The Washington Post is right to warn us against ignoring "the very important societal questions raised [by this conflict] and the kind of seminal moment it could be in our politics."
Where are we?
New York Times columnist David Brooks identifies the mythological nature of popular culture as a window into this "seminal moment."
He explains: "Myths respond to our hunger to do something heroic. Whether it is Zeus, Thor, Luke Skywalker or Wonder Woman, myths trace the archetypal chapters of the heroic quest or combat: refusing the call, the meeting of the mentor, the ordeal, seizing the sword and so on."
He points to mythic movies such as Avengers and Star Wars and notes that "the Marvel Cinematic Universe and DC Extended Universe franchises alone have grossed about $20 billion at the box office worldwide." He then cites the video game industry, which is two or three times bigger than the movie industry. And he points to sporting events like the World Cup that dominate global headlines.
His point: we live in a day dominated by battles between warring tribes convinced that they are good and their opponents are evil. Brooks concludes: "I'd say our politics and our society are coming to resemble the competitive mythic ethos that is suddenly all around."
How did we get here?
How did our culture become so conflicted?
Professor Reynolds points to the loss of "intermediating institutions" such as churches, fraternal organizations, and neighborhoods. In their place, "for many people politics seems to have become a substitute for religion or fraternal organizations. If you find your identity in your politics, you're not going to identify with people who don't share them."
The Founders were convinced that the democracy they birthed stood on a consensual Judeo-Christian moral worldview. Today, that worldview is being rejected and replaced by a relativistic ethic that confuses truth with opinion and morality with preference.
In addition, our 24/7 media and social media platforms have amplified and exacerbated political animosity to a level that was impossible just a few years ago. There was a time when writers had to go through editors and publishers to be read; actors had to be hired and directed to be seen on screens.
Today, anyone with a cell phone can make his or her subjective opinions known to the world, no matter how corrosive and inflammatory they might be.
What do we do now?
This is a moment for compassionate courage on the part of God's people. Consider two imperatives.
First, refuse to let popular opinion and vehement rhetoric lure you from biblical truth. No matter how loudly someone claims that wrong is right, wrong is still wrong.
God's word is just that–God's word. It is just as true and relevant today as when it was first revealed to the world. Now our Lord calls us to "stand therefore, having fastened on the belt of truth" (Ephesians 6:14).

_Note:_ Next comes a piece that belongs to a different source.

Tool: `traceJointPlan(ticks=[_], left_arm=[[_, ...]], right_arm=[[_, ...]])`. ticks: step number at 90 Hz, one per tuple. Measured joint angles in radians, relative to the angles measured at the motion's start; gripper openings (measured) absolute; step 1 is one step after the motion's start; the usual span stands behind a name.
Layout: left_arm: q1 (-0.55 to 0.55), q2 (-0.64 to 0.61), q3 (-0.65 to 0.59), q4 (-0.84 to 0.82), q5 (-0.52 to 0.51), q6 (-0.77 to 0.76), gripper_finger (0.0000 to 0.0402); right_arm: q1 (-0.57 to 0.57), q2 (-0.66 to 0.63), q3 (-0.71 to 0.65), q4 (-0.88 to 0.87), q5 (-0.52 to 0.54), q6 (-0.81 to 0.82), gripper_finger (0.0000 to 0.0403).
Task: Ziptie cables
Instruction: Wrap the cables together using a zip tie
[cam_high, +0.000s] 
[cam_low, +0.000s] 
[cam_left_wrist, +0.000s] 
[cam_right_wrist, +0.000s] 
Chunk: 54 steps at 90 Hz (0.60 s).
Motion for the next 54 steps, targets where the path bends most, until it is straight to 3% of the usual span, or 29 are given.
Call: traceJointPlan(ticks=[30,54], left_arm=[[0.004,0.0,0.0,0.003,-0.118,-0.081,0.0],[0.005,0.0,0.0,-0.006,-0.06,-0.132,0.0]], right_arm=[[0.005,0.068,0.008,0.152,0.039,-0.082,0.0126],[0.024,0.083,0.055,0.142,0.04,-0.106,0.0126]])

Second, pray for the courage to speak the truth. It has always been hard to follow Jesus in this broken world. Consider the price his first followers paid for their faithfulness. Think of millions of Christians being persecuted around the world right now.
George Orwell was right: "The further a society drifts from truth the more it will hate those who speak it." But the more it needs such truth in love.
Paul testified, "I can do all things through him who strengthens me" (Philippians 4:13). So can we.